Через скарэл в комнате, помимо лёгкого жужжания моих двигателей, появляется другой звук — тихое дыхание спокойно спящего человека. Я стою и гляжу на заснувшего мальчишку, а в мозгу бьётся и пульсирует, бесконечно повторяясь, его фраза: «Ты тоже брошенная?»
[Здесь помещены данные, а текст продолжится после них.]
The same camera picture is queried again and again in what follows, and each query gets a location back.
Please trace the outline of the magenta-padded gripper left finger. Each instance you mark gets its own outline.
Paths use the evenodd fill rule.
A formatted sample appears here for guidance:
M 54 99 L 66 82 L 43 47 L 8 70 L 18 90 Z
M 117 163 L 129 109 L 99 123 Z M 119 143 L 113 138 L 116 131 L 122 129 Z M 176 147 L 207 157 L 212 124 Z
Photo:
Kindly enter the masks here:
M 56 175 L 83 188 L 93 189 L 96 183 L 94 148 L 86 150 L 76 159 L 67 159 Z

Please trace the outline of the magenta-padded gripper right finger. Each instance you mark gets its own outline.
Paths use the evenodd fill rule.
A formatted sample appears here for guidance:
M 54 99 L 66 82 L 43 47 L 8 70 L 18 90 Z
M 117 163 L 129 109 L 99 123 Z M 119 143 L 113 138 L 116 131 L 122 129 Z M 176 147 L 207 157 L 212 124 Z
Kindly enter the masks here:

Стискиваюсь в комок в глубине скафандра. Тоже... Нет, не брошенная — выброшенная, это хуже. Брошенного могут хотя бы подобрать. А мусор подлежит лишь дезинтеграции. Я — винтик с сорванной резьбой, который никому не нужен. Сломанная шестерёнка, которая тоскует по механизму, где ей больше нет места, и медленно сходит из-за этого с ума. Металтрону было проще, у него была надежда на спасательную бригаду. Мне такое счастье не светит. Он ждал. Мне ждать нечего.

«Ты тоже брошенная?»

Я не нужна не только Империи. Я даже Доктору и Ривер не нужна, а больше в этом мире у меня никого нет. У меня даже право на смерть отняли без моего на то согласия. Да, Металтрону было сильно проще, он мог хотя бы умереть, когда у него отняли надежду. Даже было кому отдать приказ о самоуничтожении, Вселенная явно его любила. А у меня вот не хватает решимости развинтить скафандр на детали и каким-то образом их уничтожить, а потом кинуться под колесо грузовика. Трусость не даёт. Одно дело, короткий «бах» и всё чисто, там даже испугаться не успеешь. А долго и поступательно подготавливать своё самоубийство — нет, это страшно. И никто мне не поможет, потому что жизнь не любит трусов и подлецов.

«Ты тоже брошенная?»

А ещё был далек Сэк, который занимался всякими гадостями. Но кое-что в его методах представляет интерес — это попытка ассимиляции. Для того, чтобы создать базу в Нью-Йорке, Культ Скаро должен был худо-бедно ассимилировать с местным населением или хотя бы попробовать поискать общий язык с посредниками между собой и низшей расой. Думать, как земляне, просчитывать ситуацию, как земляне...

«Ты тоже брошенная?»

В конце концов, данная семья — единственное, что у меня есть и на что я могу опереться. А этот мальчишка — словно эхо меня самой на проклятой отсталой планете. Я могу попробовать интегрироваться в общество землян, используя его в качестве контрольного образца. Научиться думать и действовать, как землянин. Я ведь больше не далек. Я вычеркнута из всех списков, и ни один уроженец Скаро не признает меня своей. Я больше не далек и должна сама решать свою судьбу. Мне необходимо куда-то встроиться, иначе я сойду с ума. Не могу быть сама по себе, за полтора года одиночества я поняла это прекрасно. Надо приспосабливаться к окружающей среде, чтобы выжить.